Gneiss-2 was the first Soviet produced airborne radar system. It was introduced in 1942, and was installed on Petlyakov Pe-2, Petlyakov Pe-3 and Douglas A-20 Havoc aircraft.

==Development==
During the Soviet-Finnish War, the chief of the Air Force Research and Testing Institute, General S. A. Danilin, having gained experience of the ground-based Redoubt Radar Redox (RUS-2) under combat conditions, proposed developing an airborne radar system for detecting and attacking enemy aircraft regardless of visibility conditions. Scientists and engineers at the Leningrad Institute of Radio Industries confirmed the possibility of creating such a system, and under the leadership of A. B. Slepushkin the development of the project, codenamed "Gneiss-1", was started. The Institute of Air Force put forward the following requirements: range of detection of the aircraft 4-5 km; detection zone in the horizontal plane 120 °, in the vertical - about 90 °. The transmitter was based on a klystron, working at a wavelength of 15-16 cm in pulsed mode. The estimated weight of the station and equipment was about 500 kg. The aircraft chosen to install the system was at the suggestion of the test pilot of the Air Force Research Institute, S. Suprun, in which the radar operator could also be accommodated. In early 1941, a prototype of the radar was created.

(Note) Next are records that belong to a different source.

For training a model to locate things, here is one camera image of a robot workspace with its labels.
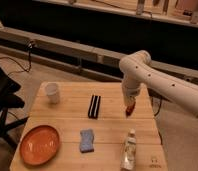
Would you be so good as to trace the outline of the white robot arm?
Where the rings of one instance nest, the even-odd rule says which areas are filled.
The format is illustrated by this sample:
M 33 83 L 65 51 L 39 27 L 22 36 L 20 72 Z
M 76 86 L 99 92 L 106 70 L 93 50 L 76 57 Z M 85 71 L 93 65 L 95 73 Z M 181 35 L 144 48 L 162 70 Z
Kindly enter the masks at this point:
M 155 70 L 149 66 L 150 62 L 151 56 L 145 50 L 126 55 L 120 60 L 125 106 L 133 108 L 140 86 L 144 83 L 198 119 L 198 85 Z

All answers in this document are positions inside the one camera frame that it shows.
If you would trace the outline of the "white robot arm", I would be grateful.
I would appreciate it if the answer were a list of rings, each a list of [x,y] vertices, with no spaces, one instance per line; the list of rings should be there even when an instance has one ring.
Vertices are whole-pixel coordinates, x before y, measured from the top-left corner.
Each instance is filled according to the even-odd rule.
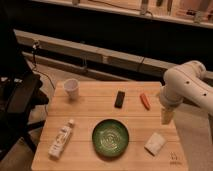
[[[169,124],[174,109],[186,98],[213,116],[213,87],[203,81],[205,66],[196,60],[169,68],[163,76],[165,85],[159,92],[161,123]]]

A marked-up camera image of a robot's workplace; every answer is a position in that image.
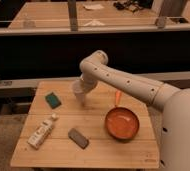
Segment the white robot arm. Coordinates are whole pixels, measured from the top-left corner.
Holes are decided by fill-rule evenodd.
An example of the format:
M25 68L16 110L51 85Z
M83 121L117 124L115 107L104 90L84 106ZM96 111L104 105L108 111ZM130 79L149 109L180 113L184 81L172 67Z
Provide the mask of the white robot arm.
M119 71L107 63L102 50L80 62L81 91L88 93L100 80L161 111L160 171L190 171L190 88Z

In connection with the outbreak of the Great Patriotic War and the evacuation of the supplier enterprises, difficulties arose with further work on the Gneiss-1. The design of the radar had to be switched to transmitters of a meter wave band. On the basis of the fixed air-defense radar " Pegmatit " (RUS-2s) under the direction of its developers A. A. Fin and V. V. Tikhomirov, the Gneiss-2 radar was created, operating at a wavelength of 1.5 m.

The radar was installed on a Pe-2 aircraft and in July 1942 test flights showed the possibility of detecting a bomber-type aircraft at a distance of 300 to 3500 m with an accuracy of ± 5 ° in angular coordinates with a flight altitude of at least 2000 m. The radio research institute completed a pilot batch of 15 stations that were sent to the troops for testing. In February-May 1943, under the Leningrad 2nd Guards Air Defense Corps, official military tests were conducted (the chairman of the commission, Major General of Aviation Ye. E. Erlykin ). According to their results, by decision of the State Defense Committee of June 16, 1943, Gneiss-2 radar was adopted. By the end of 1944, more than 230 of the systems were released.

In 1943, an improved version of the station, Gneiss-2M, was created. On it, new antennas were used, which made it possible to detect both airplanes and surface ships. In the autumn of 1943, the radar was tested on the Caspian Sea, after which it was adopted and launched into mass production.

==Specifications==
- Carrier frequency: 200 MHz
- Pulse frequency: 900 Hz
- Pulse duration: 2μs to 2.5 μs
- Maximum range: 3,5 km
- Peak power: 10 kW
- Azimuth error: ± 5 °

==Combat operation==
The first operational "Gneiss-2" radar systems, mounted on the Pe-2 aircraft, were used in battles near Moscow in the autumn of 1942. At the beginning of 1943 some aircraft were used in combat against aircraft supplying the German units surrounded at Stalingrad. From February to May 1943, aircraft with the radar were used in the air defense system of Leningrad - by the 24th Guards Fighter Aviation Regiment of the Second Air Defense Corps. During the interception, the fighters were guided to the target using the RUS-2 long-range radar, and with the approach to the air enemy, the airborne Gneiss-2 was ready to be used. Having discovered the enemy aircraft, the on-board radar operator gave the pilot instructions on how to approach the target.

From February to June 1943, Gneiss-2 was tested with a Douglas A-20 to evaluate its use as a night fighter airborne interception radar. In comparison with Pe-2, the aircraft had a number of advantages, and as a result, in July 1943, the formation of the 56th Air Division of long-range fighters in the two regiments (45 and 173) on A-20 aircraft began. The division was subordinate to the ADD. According to the staff, each regiment was assigned 32 aircraft and 39 crews, and the regiment included a radar company equipped with the RUS-2. From May 1944 divisions began to enter the front and were used to protect large transport hubs. The planes with the Gneiss-2 radar were also used during the war by the mine-torpedo aviation regiments to detect ships.

In addition to the "Gneiss-2" of its own production, the USSR received aviation radars under a Lend-Lease contract. The United States sent to the allies under this treaty 54,486 aviation radars, mainly for Great Britain. Of this number, 370 stations of two types were sent to the Soviet Union: 320 - SCR-695 and 50 - SCR-718.